Meanwhile, an actual American hero and true patriot, Rep. Dan Crenshaw, called foul on the Corrupt Clown Show:

The man sees more clearly with one eye than most of his fellow politicians, let alone the commentariat. See him open the actual rule book, voted into effect by Pelosi’s party, now being broken with her complicity. Understand, Speaker Pelosi and the House Democrats have the power to change the rule book. They just have to vote to change the rules, just as they just have to vote on the floor, before the American people, to make the whole “impeachment” thing completely legal. They actually want nothing of the sort, and neither do the TruCons.

The frantic flailing of the deep state coup members and the TruCon dinghy crews is supposed to create such splashes as will somehow distract the electorate from that line on the horizon, a wave gathering size as it approaches shore. When their rotten-timbered vessels are swept under, will the rats clutch to a raft of memorandums-to-the-file claiming they were just following orders? Perhaps, but the last target named will not be an Obama.

Sure, President Obama did worse than the wildest things the 1972-4 coup plotters attributed to Nixon. But the senior plotters can’t all say they were just following orders if their statements point to the Oval Office. No, we will not hear Clapper, Comey, Brennan, and Rosenstein say they were all just following orders … unless they are directed to lay it all on their Attorney General, the first African-American woman to hold that office. What they cannot do is let The One be touched, so, if they need to plead temporary insanity, that is what they must do. If mass hysteria doesn’t pass legal muster, we may find them standing together with the former Attorney General, forming a firewall for the Obama faction and the leftists controlling the national Democratic party.

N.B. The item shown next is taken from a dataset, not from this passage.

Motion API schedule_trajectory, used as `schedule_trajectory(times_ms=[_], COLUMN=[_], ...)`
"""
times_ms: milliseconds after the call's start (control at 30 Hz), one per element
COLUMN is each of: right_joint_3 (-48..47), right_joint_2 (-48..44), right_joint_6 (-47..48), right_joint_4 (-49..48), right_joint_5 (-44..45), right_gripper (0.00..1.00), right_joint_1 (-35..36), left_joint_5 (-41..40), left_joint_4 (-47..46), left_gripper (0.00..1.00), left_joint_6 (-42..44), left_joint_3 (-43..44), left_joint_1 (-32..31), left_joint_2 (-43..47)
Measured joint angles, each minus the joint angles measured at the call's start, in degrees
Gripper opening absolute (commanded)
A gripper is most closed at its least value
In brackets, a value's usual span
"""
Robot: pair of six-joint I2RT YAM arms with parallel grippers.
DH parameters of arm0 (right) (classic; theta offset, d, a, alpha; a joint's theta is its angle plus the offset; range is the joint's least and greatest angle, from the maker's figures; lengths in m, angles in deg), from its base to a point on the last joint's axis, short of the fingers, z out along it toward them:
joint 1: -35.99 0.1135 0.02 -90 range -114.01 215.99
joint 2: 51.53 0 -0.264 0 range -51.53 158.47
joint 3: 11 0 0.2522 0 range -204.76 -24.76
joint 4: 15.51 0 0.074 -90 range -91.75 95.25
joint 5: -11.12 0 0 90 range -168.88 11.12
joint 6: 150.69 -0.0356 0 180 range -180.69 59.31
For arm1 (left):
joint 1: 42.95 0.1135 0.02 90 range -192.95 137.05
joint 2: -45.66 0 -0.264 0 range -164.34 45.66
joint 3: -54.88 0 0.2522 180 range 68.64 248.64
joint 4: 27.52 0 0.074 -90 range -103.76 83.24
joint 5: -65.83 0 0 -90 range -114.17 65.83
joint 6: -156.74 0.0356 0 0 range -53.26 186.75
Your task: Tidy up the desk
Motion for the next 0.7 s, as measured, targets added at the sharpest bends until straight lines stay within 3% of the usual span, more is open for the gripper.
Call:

We will end up being told that President Trump got the grammar all wrong: it was really Lynch’s mob. The Obama faction must be protected at all costs, protecting her path to power in 2024 as transformational leader of the revolution at the end of the long march through the American institutions.


* While we are disinfecting our republic, the entire layer of bureaucrats, whose idle hands are sure to be the devil’s playground, in the Office of the Director of National Intelligence needs to be wiped off the Executive Branch organizational chart.

** Exhibit AA in why we should never uncritically credit political/executive level military service as a shield or sword for the bearer.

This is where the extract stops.